Task requirements: From the records below, print exactly the lines starting at the one containing "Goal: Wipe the" and ending at the one containing "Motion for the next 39", ends included, and nothing else.
Segment Start: Supplied records
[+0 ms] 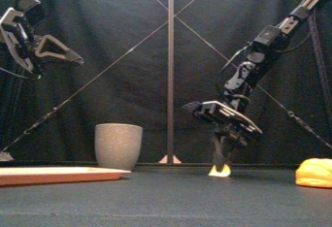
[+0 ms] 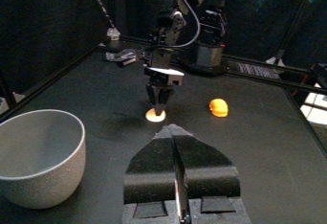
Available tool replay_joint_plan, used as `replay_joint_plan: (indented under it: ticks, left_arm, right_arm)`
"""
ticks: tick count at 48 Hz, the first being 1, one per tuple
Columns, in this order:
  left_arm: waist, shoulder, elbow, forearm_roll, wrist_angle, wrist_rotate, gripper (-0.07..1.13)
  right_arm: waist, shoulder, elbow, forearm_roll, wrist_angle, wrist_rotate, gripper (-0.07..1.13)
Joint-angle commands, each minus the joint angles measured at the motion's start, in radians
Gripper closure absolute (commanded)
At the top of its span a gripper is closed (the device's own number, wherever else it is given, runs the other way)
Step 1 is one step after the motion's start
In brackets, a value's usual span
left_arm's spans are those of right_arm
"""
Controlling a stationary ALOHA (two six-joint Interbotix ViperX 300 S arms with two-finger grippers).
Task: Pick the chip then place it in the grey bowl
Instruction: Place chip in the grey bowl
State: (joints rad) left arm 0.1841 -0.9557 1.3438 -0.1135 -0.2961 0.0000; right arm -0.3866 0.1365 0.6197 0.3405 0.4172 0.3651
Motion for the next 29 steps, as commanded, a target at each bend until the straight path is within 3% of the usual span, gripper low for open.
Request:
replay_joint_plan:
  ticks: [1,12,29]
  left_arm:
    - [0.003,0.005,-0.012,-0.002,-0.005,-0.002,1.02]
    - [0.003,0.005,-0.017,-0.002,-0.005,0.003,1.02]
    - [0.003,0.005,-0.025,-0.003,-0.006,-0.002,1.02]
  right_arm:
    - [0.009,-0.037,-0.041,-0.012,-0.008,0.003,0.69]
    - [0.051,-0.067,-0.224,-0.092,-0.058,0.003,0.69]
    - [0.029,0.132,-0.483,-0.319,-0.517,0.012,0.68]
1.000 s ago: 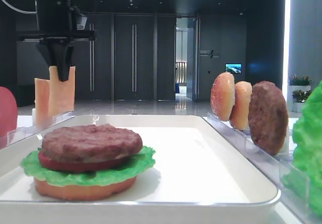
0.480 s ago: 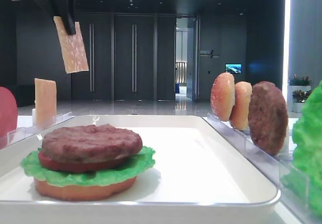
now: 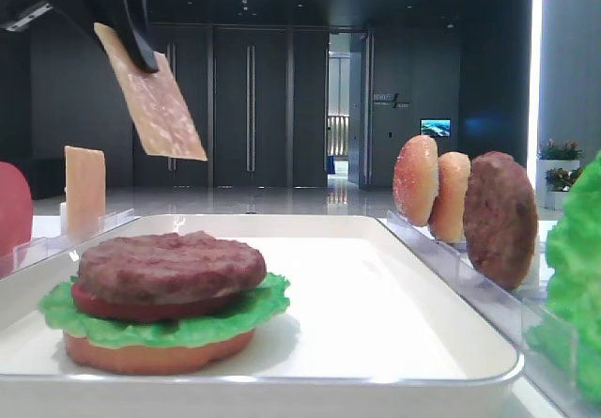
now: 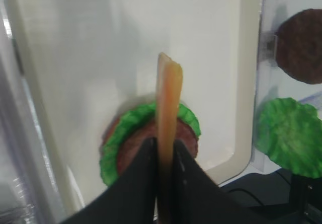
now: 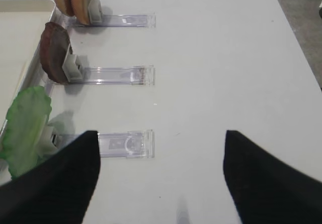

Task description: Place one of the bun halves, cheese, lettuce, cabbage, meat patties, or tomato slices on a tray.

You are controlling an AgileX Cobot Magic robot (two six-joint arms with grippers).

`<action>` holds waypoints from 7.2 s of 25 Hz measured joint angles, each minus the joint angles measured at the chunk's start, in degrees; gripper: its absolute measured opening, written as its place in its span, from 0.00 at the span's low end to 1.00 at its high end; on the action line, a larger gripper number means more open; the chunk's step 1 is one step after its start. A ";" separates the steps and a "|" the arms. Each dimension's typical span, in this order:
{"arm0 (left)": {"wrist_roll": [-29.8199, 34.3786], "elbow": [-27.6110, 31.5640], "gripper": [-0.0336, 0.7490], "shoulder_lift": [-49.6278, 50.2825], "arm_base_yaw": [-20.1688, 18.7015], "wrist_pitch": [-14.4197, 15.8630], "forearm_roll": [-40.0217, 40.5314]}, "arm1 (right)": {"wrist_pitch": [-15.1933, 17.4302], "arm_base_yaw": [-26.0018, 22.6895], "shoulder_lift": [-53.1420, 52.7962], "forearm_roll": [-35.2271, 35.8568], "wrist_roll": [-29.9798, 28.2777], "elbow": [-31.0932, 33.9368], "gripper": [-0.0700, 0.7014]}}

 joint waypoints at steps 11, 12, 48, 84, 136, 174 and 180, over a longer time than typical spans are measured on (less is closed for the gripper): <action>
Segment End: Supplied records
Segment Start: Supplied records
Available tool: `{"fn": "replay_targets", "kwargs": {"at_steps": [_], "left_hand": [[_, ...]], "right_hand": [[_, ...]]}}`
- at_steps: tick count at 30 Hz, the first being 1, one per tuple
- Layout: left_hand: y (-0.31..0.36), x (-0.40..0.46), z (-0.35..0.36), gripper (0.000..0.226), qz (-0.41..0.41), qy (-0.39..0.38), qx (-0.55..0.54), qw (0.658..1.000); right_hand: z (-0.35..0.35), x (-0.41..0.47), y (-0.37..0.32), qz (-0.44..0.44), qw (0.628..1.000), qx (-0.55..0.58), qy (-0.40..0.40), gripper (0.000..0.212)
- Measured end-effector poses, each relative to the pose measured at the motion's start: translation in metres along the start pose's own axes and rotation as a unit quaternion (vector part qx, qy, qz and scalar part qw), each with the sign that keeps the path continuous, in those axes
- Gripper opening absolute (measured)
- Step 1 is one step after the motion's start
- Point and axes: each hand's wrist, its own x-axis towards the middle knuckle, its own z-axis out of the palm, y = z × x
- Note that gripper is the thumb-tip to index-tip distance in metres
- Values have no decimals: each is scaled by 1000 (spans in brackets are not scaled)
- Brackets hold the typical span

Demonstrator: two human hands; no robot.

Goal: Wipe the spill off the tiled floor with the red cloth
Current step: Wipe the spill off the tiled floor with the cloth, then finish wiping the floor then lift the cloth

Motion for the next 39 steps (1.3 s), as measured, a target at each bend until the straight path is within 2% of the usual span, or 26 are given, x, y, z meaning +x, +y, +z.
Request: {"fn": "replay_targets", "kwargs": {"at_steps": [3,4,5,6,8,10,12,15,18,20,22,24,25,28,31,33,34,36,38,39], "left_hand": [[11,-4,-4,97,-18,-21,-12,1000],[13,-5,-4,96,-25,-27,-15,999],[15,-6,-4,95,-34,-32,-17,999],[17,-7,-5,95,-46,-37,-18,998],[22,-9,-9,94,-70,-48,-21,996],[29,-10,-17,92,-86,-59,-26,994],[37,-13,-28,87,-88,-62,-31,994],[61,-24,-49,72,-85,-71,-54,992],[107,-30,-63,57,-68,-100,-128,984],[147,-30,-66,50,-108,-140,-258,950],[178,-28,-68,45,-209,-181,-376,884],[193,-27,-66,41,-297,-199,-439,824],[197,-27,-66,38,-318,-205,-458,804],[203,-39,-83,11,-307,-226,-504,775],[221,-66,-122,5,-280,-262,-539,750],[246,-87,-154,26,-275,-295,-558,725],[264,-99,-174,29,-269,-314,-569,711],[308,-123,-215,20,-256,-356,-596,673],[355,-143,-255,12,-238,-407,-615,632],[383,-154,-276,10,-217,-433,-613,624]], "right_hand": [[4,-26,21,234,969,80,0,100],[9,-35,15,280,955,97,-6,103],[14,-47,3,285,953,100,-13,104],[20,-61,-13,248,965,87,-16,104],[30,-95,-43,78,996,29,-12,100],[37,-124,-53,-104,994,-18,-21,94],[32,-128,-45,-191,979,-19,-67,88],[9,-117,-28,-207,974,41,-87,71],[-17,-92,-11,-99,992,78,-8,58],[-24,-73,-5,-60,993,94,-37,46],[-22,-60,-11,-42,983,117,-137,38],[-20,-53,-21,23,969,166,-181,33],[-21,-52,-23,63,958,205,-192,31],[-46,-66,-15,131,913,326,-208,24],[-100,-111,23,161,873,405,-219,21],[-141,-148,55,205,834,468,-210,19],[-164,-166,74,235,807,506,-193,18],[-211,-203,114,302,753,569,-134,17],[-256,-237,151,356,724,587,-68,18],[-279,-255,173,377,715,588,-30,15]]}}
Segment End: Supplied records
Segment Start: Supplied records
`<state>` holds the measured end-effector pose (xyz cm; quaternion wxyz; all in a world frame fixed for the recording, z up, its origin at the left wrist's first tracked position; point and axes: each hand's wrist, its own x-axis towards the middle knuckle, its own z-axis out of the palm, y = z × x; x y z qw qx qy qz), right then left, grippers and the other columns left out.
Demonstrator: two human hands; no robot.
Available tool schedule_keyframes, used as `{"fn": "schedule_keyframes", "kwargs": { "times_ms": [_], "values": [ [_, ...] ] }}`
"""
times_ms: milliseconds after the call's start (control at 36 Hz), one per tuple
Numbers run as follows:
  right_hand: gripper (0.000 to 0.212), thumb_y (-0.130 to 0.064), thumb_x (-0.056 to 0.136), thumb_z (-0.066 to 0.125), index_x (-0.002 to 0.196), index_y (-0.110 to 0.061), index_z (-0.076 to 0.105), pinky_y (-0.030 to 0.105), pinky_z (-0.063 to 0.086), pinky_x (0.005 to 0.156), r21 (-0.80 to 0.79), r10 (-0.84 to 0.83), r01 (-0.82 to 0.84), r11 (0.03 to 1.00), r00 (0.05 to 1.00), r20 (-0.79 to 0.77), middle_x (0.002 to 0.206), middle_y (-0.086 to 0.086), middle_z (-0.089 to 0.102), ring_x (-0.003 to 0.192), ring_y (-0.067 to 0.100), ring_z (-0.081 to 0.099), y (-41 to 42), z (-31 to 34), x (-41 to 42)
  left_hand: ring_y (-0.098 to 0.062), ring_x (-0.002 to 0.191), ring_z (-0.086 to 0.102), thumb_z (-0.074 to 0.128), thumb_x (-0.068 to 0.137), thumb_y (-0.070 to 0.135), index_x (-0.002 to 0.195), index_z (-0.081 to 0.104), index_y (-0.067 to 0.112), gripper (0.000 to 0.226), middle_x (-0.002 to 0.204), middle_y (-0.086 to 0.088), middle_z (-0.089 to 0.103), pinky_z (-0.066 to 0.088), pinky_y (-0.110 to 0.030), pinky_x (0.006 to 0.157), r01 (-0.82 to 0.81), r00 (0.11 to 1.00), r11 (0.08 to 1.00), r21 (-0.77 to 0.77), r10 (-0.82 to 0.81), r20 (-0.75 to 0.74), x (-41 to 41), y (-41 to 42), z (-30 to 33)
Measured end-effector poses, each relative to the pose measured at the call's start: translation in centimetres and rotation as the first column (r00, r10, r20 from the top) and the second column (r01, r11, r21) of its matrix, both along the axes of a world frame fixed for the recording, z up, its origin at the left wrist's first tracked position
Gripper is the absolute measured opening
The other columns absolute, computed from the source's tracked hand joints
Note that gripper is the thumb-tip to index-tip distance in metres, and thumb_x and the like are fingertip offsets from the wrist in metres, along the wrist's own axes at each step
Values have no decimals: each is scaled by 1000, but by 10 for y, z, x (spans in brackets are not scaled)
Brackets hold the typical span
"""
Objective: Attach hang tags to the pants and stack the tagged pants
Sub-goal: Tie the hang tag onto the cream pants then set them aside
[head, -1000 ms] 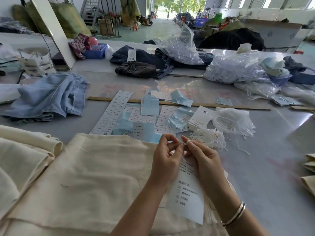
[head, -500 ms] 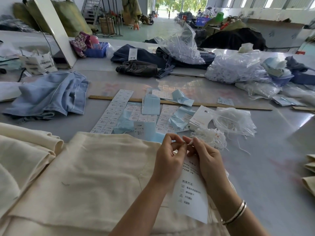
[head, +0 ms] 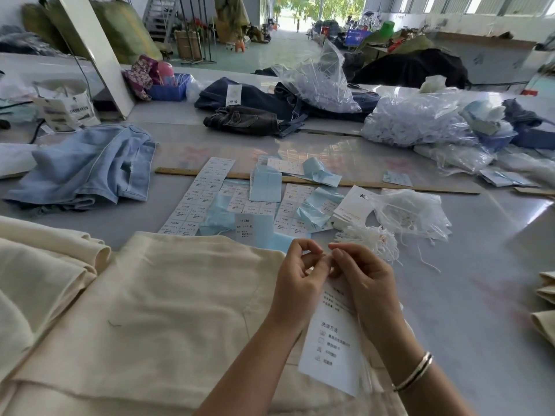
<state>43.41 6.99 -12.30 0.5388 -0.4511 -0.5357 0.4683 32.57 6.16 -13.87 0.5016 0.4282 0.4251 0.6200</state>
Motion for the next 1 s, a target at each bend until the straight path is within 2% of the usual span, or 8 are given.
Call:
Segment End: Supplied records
Result of this exercise:
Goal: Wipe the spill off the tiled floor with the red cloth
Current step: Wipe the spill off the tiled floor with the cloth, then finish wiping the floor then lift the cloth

Motion for the next 39 steps (1.3 s), as measured, a target at each bend until the straight path is within 2% of the usual span, or 26 are given, x, y, z meaning +x, +y, +z.

No additional answer text is required.